Do you have any support darlin? Being a caretaker is a tough job. Especially when narcotics are involved and you don't have anyone to back you up or keep you safe. My dad is living with us and has end stage lung cancer...lots of pills involved. Luckily, my husband takes care of that part and I don't have to deal with it. I've been clean 6 years but that doesn't mean, that when life gets tough, I wouldn't be tempted. It's like, no one know, right? Well, I would. I would know.

Is there family, friends, hospice? Someone who can take the pressure off of you once and awhile? I am so sorry...your situation is a tough one and you shouldn' t have to do any of it alone.

I hope you keep coming back here.
welcome 825

Its so great to see newcomers :) (i'm still relatively new but feel right at home here)

Congrats on quitting those little lifesuckers. I only know what I went through with w/ds. I can promise you this though...if you chose NOT to pick up another one you'll be fine. Withdrawls are different for everyone. Some say meh it wasn't as bad as i thought it would be, where others would say Kill me now!!!

I couldn't eat or drink either. Force your self. I wish I had of. I think of lack of nutrition is what kept me down longer than I needed to be.

Hope your day today will improve. And as they say, keep coming back!

hugs to you,
Hilary
Shouldn't be long now...been down this road a few times myself and if you are wiser than me....most are...you will never do this again. Some folks can quit and never come back. They are the lucky one's.....most of us, especially if we are hanging on this board, have fight on our hands that will last us the rest of our lives.

Give this some thought...some serious thought. Get clean, puke for a week then get healthy. Eat right and exercise. I cannot express how beneficial and healing for the body, mind and soul that exercise will be for your recovery. You will bounce back faster and stronger with it than without it. There is NOTHING more important than your health.

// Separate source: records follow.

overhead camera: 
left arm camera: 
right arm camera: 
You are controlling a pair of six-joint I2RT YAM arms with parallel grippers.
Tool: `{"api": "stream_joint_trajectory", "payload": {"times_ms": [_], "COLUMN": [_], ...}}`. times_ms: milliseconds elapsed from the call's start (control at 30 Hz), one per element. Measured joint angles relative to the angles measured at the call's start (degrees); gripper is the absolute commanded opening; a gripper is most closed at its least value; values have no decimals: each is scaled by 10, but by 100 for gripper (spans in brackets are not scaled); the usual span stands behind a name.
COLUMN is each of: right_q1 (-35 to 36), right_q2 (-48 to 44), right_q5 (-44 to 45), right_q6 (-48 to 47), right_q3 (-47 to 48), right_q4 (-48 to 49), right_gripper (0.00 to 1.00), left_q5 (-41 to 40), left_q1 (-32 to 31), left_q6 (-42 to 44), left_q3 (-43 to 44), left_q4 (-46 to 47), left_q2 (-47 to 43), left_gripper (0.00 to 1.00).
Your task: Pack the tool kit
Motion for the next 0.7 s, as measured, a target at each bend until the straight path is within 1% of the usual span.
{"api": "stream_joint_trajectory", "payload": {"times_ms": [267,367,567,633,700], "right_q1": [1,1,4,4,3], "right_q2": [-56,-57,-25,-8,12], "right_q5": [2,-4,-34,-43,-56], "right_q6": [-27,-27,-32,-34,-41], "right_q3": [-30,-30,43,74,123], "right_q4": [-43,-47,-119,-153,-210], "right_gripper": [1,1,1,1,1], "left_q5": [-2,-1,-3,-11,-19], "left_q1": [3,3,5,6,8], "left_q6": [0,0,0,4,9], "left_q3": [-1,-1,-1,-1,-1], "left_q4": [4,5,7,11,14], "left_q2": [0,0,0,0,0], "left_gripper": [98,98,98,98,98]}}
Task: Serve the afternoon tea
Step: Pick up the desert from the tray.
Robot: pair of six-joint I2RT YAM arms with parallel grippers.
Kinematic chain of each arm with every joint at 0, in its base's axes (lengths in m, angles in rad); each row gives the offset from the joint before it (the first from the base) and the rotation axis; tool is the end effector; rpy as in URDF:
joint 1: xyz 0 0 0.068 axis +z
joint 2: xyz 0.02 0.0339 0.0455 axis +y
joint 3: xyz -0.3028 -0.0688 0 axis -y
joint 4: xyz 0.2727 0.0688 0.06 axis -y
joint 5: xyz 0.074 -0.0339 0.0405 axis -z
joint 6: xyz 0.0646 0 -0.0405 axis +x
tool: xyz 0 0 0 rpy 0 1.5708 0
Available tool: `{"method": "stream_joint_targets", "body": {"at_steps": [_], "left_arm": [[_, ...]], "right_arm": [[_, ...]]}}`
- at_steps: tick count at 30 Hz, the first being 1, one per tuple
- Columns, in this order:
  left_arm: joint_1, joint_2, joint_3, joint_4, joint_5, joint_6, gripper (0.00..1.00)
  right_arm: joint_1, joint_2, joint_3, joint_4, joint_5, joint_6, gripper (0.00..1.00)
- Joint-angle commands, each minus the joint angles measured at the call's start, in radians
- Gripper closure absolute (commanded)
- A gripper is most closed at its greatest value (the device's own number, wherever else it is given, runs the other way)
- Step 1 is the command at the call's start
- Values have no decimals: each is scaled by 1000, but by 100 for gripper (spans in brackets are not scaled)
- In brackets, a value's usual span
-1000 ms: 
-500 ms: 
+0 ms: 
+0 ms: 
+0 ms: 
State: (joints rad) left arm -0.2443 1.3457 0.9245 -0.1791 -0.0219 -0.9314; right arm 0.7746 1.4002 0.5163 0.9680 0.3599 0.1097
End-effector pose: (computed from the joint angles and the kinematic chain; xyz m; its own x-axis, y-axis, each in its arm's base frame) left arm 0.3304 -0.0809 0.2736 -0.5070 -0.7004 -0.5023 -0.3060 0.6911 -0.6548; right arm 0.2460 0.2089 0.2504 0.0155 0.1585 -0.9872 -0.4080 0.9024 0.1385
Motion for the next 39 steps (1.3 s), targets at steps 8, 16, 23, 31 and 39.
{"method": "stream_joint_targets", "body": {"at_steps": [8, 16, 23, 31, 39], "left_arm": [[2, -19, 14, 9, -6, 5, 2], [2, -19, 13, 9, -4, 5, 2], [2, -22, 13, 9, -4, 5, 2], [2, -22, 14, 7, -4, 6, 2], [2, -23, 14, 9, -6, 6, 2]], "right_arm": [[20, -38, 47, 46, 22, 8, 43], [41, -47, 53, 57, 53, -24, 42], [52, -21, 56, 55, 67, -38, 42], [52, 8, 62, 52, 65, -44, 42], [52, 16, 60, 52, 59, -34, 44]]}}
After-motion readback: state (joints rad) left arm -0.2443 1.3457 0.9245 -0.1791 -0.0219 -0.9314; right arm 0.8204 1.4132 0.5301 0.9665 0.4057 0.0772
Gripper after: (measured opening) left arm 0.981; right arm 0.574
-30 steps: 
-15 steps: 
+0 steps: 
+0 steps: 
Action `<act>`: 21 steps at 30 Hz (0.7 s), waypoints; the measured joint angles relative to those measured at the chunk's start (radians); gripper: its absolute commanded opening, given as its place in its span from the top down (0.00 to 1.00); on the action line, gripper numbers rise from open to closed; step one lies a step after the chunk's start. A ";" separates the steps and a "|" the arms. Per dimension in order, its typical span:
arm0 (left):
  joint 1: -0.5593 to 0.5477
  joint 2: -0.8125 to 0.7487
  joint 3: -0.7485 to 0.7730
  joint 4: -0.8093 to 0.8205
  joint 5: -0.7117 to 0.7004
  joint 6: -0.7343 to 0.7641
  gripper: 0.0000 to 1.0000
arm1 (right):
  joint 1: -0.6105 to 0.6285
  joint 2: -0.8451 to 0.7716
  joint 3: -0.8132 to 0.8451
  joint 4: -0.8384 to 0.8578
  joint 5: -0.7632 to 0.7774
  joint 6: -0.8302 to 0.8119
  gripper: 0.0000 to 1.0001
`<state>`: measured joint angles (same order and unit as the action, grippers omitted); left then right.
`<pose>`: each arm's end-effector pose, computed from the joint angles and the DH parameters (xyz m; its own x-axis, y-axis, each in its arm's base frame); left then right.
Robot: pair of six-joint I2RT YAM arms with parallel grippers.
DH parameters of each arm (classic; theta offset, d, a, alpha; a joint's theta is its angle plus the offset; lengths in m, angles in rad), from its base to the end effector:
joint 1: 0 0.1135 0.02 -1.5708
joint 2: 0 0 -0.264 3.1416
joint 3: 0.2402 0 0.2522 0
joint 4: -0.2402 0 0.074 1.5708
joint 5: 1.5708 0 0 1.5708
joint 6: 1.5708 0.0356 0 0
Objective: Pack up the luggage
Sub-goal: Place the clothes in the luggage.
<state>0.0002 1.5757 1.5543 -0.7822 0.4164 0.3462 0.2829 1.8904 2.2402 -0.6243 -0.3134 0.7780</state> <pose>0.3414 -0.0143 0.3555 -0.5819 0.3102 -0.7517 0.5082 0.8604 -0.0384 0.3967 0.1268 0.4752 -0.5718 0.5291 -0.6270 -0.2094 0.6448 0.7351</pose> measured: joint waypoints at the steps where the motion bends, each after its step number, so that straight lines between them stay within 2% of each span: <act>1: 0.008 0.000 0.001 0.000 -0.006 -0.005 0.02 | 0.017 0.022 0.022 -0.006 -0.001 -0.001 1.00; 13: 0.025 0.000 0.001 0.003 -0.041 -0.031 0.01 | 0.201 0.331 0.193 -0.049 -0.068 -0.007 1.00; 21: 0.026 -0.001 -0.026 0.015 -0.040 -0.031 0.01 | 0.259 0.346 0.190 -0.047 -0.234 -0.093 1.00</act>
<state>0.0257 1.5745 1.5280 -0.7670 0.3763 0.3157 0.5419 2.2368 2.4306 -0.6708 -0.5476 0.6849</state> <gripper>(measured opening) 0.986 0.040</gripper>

You can get support, but be careful with that too. There is a ton of mindless drivel out there that will have you believing in something you're not or worse yet, get you sucked into a life of less importance to you and more to a cause.

After you start feeling better...and you will...its important to take care of yourself. Be selfish for a while and do things for YOU! Make yourself feel good in healthy ways....let that become your habit! You will be useless as a caregiver if you cannot care for yourself.

Lastly- Yes, you can do it. Get clean and stay clean.....and only come back to this board to tell us how well you are doing without drugs. Share your thoughts about sobriety to help those here who are struggling. There is an endless revolving door of addicts here that create their own drama. Don't become one of them...you do have a choice, so choose wisely.